== WHAT THE TASK REQUIRES ==
Count up the lines below where the word "green" shows up, and respond with the number alone.

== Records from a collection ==
____

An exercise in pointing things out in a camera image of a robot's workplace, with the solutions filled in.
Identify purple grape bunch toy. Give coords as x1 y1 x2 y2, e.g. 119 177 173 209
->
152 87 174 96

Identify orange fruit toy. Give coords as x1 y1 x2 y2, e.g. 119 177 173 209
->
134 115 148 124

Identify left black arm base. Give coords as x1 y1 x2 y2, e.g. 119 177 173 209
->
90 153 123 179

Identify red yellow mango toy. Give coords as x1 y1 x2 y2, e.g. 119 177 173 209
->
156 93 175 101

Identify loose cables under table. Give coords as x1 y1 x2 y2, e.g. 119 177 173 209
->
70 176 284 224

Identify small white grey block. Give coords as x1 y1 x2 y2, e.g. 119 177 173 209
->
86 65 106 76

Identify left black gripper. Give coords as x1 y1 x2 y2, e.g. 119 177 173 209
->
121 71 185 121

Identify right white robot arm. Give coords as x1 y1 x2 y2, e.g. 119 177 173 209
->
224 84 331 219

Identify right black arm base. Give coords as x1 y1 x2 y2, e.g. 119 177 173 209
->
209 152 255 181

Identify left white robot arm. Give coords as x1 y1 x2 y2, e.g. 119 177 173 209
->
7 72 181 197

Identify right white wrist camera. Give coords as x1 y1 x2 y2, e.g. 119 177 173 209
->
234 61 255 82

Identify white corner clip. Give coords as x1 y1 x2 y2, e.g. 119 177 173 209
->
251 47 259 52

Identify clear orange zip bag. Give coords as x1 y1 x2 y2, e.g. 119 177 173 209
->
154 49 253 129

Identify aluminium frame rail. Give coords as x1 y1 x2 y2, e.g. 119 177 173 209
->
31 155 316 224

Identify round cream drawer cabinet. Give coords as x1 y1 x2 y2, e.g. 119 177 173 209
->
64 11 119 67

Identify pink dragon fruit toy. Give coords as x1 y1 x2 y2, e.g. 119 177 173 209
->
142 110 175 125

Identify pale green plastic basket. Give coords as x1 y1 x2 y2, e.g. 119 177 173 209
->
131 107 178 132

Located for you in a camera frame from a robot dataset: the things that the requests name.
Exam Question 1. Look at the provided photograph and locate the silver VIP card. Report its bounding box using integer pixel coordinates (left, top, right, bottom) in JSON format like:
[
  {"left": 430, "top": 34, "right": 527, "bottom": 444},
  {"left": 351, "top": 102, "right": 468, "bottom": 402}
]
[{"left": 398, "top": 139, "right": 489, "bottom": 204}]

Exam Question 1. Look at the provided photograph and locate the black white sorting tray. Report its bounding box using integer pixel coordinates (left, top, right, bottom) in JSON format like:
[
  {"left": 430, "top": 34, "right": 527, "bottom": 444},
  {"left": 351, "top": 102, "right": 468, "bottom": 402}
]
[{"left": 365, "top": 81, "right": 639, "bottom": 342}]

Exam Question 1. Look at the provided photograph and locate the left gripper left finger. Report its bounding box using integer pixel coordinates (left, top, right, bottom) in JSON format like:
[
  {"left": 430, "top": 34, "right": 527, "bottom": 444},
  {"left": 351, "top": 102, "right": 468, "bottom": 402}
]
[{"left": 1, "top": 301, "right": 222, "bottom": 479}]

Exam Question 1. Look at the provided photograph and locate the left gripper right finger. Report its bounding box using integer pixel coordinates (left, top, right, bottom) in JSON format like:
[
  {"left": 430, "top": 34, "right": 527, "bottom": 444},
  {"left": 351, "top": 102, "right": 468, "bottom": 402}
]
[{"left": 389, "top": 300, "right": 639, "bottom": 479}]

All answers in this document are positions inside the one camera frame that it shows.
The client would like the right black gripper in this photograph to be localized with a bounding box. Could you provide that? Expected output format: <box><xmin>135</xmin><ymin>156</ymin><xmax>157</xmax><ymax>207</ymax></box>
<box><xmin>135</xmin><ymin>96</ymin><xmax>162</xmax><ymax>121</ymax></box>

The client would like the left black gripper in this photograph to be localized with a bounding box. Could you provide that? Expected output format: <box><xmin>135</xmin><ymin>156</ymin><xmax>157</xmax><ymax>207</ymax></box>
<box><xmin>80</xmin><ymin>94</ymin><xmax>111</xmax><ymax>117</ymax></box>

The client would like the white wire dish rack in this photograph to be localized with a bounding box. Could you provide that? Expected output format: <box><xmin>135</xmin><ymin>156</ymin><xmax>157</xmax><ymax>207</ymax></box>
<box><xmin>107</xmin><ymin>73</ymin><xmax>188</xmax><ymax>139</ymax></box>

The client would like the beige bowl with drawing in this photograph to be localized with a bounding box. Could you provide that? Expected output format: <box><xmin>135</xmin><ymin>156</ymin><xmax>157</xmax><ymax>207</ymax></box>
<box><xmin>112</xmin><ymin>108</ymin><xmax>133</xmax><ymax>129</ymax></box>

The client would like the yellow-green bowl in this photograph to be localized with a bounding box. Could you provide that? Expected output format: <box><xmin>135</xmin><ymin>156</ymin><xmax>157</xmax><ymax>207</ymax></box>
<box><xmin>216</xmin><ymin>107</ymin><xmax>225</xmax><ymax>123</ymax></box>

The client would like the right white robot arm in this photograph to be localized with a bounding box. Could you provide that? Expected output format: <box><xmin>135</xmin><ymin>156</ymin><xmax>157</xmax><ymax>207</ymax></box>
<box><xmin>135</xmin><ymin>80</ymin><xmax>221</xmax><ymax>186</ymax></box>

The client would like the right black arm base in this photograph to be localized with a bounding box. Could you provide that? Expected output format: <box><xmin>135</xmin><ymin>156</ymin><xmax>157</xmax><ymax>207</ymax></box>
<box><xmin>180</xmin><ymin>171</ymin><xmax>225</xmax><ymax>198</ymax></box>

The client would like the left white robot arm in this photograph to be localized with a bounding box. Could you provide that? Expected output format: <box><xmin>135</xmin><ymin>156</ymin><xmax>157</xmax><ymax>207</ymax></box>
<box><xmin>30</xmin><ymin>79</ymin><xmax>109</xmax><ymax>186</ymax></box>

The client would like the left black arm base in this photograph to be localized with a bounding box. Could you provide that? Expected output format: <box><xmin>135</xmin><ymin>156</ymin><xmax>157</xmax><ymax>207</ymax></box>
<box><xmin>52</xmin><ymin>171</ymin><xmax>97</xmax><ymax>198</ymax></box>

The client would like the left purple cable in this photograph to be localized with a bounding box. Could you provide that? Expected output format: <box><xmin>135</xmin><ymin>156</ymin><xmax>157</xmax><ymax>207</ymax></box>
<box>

____

== TASK RESULT ==
2